Cossato, a cascina Aurora cresce la solidarietà

«Ricordo ancora la prima volta in cui ho messo piede a cascina Aurora dopo che erano arrivati i primi ragazzi. Per un attimo ho avuto paura: erano scurissimi di pelle ed erano tanti. Almeno quaranta, nessuno di loro parlava l’italiano. Ecco: sono trascorsi quasi tre anni» racconta don Marco Vitale, viceparroco della Speranza, di Castellengo e Mottalciata, «e da allora gli ospiti della cascina sono anche cambiati. Ma l’esperienza che ha coinvolto la nostra comunità è stata positiva: un esempio di come sia possibile vivere l’accoglienza arricchendo reciprocamente le proprie vite».

Don Marco e il parroco don Alberto Boschetto fin dai primi tempi in cui a Cossato sono arrivati i richiedenti asilo hanno cercato di coinvolgere i parrocchiani in momenti di scambio, organizzando pranzi, castagnate e iniziative aperte a tutti. Don Marco poi si è fatto aiutare nella coltivazione dell’orto. «Molti  ragazzi si sono dimostrati interessati e hanno cominciato a lavorare insieme a me nella serra e nei campi intorno alla cascina. Sono stati bravi a inserirsi nella comunità, anche grazie alla disponibilità di molte persone che si sono avvicinate a noi per dare una mano. C’è l’esempio di Sandra e Adriano, una coppia che abita vicino alla struttura: hanno fatto amicizia con i ragazzi e spesso ci invitano a pranzo».
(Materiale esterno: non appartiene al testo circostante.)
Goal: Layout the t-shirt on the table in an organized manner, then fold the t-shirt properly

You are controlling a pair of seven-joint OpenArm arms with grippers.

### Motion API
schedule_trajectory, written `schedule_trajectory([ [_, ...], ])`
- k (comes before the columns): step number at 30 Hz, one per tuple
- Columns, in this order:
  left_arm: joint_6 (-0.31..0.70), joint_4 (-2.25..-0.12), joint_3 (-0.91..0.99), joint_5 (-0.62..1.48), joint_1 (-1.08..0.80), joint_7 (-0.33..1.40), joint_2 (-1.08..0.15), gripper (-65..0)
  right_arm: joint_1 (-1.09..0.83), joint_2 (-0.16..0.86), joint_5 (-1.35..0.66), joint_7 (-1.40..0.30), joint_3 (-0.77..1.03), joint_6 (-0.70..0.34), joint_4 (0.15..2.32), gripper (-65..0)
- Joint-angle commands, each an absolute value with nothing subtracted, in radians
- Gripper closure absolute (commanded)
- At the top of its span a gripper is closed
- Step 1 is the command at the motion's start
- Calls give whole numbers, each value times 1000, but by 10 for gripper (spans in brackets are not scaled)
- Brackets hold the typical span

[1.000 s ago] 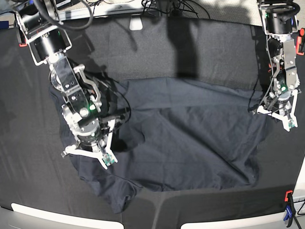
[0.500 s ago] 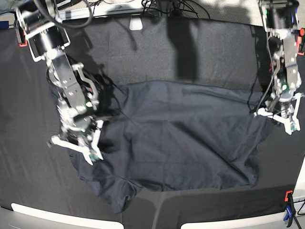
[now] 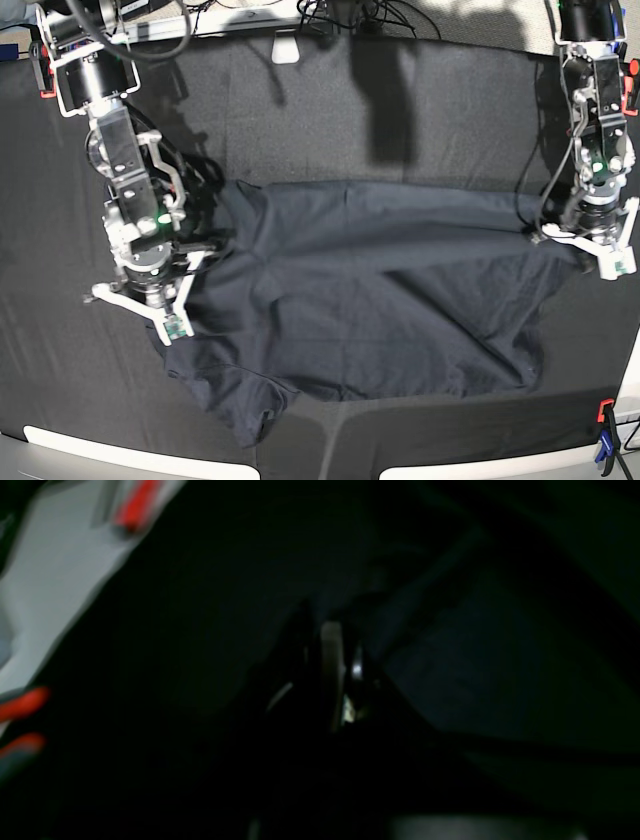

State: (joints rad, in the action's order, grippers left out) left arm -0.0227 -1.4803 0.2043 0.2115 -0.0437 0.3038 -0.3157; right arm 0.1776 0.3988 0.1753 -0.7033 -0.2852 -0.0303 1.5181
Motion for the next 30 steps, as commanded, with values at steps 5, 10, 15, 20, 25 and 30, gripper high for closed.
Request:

Poi ci sono le volontarie che aiutano gli ospiti nell’apprendimento dell’italiano. «Una nostra insegnante tiene le lezioni quotidianamente» spiega Cristiano Giacomini, responsabile del centro di accoglienza «e poi ci sono i corsi di approfondimento insieme alle volontarie. Imparare la lingua per i ragazzi è fondamentale: è il primo strumento di cui devono disporre per provare ad integrarsi. Nel gruppo c’è chi è più aperto e volenteroso, e chi invece tende a chiudersi, anche a causa dei grandi cambiamenti e dei traumi che ha subito». Il periodo medio di attesa per ottenere la protezione umanitaria oppure il diniego è ancora lungo: si tratta di circa un anno e mezzo, dice Cristiano Giacomini. Per questo è importante che gli ospiti vengano coinvolti in attività, quando possibile lavorative. «La paura iniziale di tante persone per fortuna oggi non c’è più» sorride don Marco. «Mi preme parlare dell’esperienza che stiamo vivendo perché il sistema di accoglienza non è perfetto, anzi: ci sono diverse criticità, soprattutto per quanto riguarda ciò che accade dopo il periodo di ospitalità nei centri. Ma dal punto di vista umano per tanti italiani e per molti giovani stranieri questa esperienza è stata un’occasione di crescita interiore e di incontro con l’altro». Conclude don Vitali: «Davanti a tante persone che sono contrarie all’accoglienza dico che qui in cascina abbiamo piantato semi di pace: il nome della struttura, “Aurora”, non è casuale: è una luce che sta sorgendo, che rappresenta un’opportunità per questi ragazzi di cominciare una nuova vita. E per noi di aprire il nostro cuore».